This Python script is designed to enhance the capabilities of the Large Language Model (LLM) by utilizing LangChain's Tools feature: CreateTool-AGI automatically generates Tools for each input question and uses them to answer the question. This feature allows users to solve problems that are difficult to solve with LLM alone, but can be written in a program. Another important feature of this system is that it can output the Python scripts used to derive the answers, so that the correctness of the logic can be verified. In addition, once created, the Python script is immediately available as a Tool and can be used to solve problems with similar inputs.
CreateTool-AGI creates new Tools each time a new question is entered, allowing it to improve its capabilities autonomously.
This script is executed in the following order:
- Generalization of input problems
- Determine if the solution can be solved with the available Tools.
- Creation of Tools.
- Output answers to questions using the created Tools.
Use the link below to try it out immediately on Google colab.
To use the script, you will need to follow these steps:
-
Get OpenAI's API key
-
Pip install with the following command
pip install git+https://github.com/fuyu-quant/CreateTool-AGI.git
- Install required libraries
pip install langchain==0.0.167
pip install openai==0.27.4
- You can execute the program as follows.

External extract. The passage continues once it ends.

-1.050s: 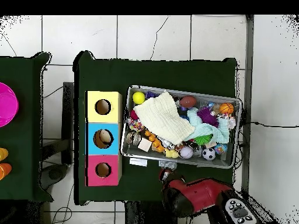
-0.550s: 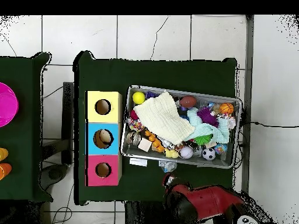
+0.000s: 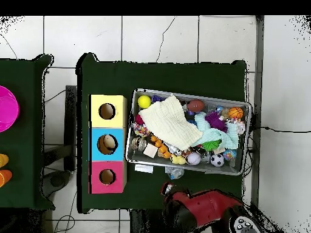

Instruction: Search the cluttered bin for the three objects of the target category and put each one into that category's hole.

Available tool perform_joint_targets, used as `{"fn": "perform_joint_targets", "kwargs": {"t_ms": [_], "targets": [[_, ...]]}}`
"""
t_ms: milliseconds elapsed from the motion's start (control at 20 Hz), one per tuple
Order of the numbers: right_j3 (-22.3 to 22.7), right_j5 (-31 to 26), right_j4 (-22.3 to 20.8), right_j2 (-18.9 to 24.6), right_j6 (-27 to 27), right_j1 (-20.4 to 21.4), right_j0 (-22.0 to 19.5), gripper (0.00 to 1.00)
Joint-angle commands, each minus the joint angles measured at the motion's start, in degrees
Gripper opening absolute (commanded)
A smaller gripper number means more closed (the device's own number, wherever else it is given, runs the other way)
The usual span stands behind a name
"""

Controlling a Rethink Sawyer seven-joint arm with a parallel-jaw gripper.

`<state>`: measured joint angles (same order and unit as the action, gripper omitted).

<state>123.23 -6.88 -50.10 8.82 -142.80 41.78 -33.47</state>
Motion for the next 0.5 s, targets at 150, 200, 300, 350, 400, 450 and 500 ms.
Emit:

from createtoolagi import CreateToolAGI
input = 'What is the sum of the prime numbers from 1 to 10000?'
tools = []
ctagi = CreateToolAGI()
ctagi.run(input, tools)
output
> Generalize the input task.
Generalized Task:What is the sum of the prime numbers from A to B?
> Determine if you should make a tool.
I must create the tool before executing.
try:1
> Create a tool.
Completed!
Created tool name:PrimeSumTool
> Entering new AgentExecutor chain...
I need to find the sum of prime numbers between 1 and 100000.
Action: PrimeSumTool
Action Input: 1,100000
Observation: 454396537
Thought:I now know the final answer.
Final Answer: 454396537
> Finished chain.
While we were able to confirm that the above run would also yield an answer on GPT-4, we believe that CreateToolAGI has an advantage because it can handle any numerical input.
Currently, the recommended model is GPT-4; GPT-3.5-turbo often does not run well
This idea is based on langchain-tools, which was created in an attempt to make LLM learn LightGBM.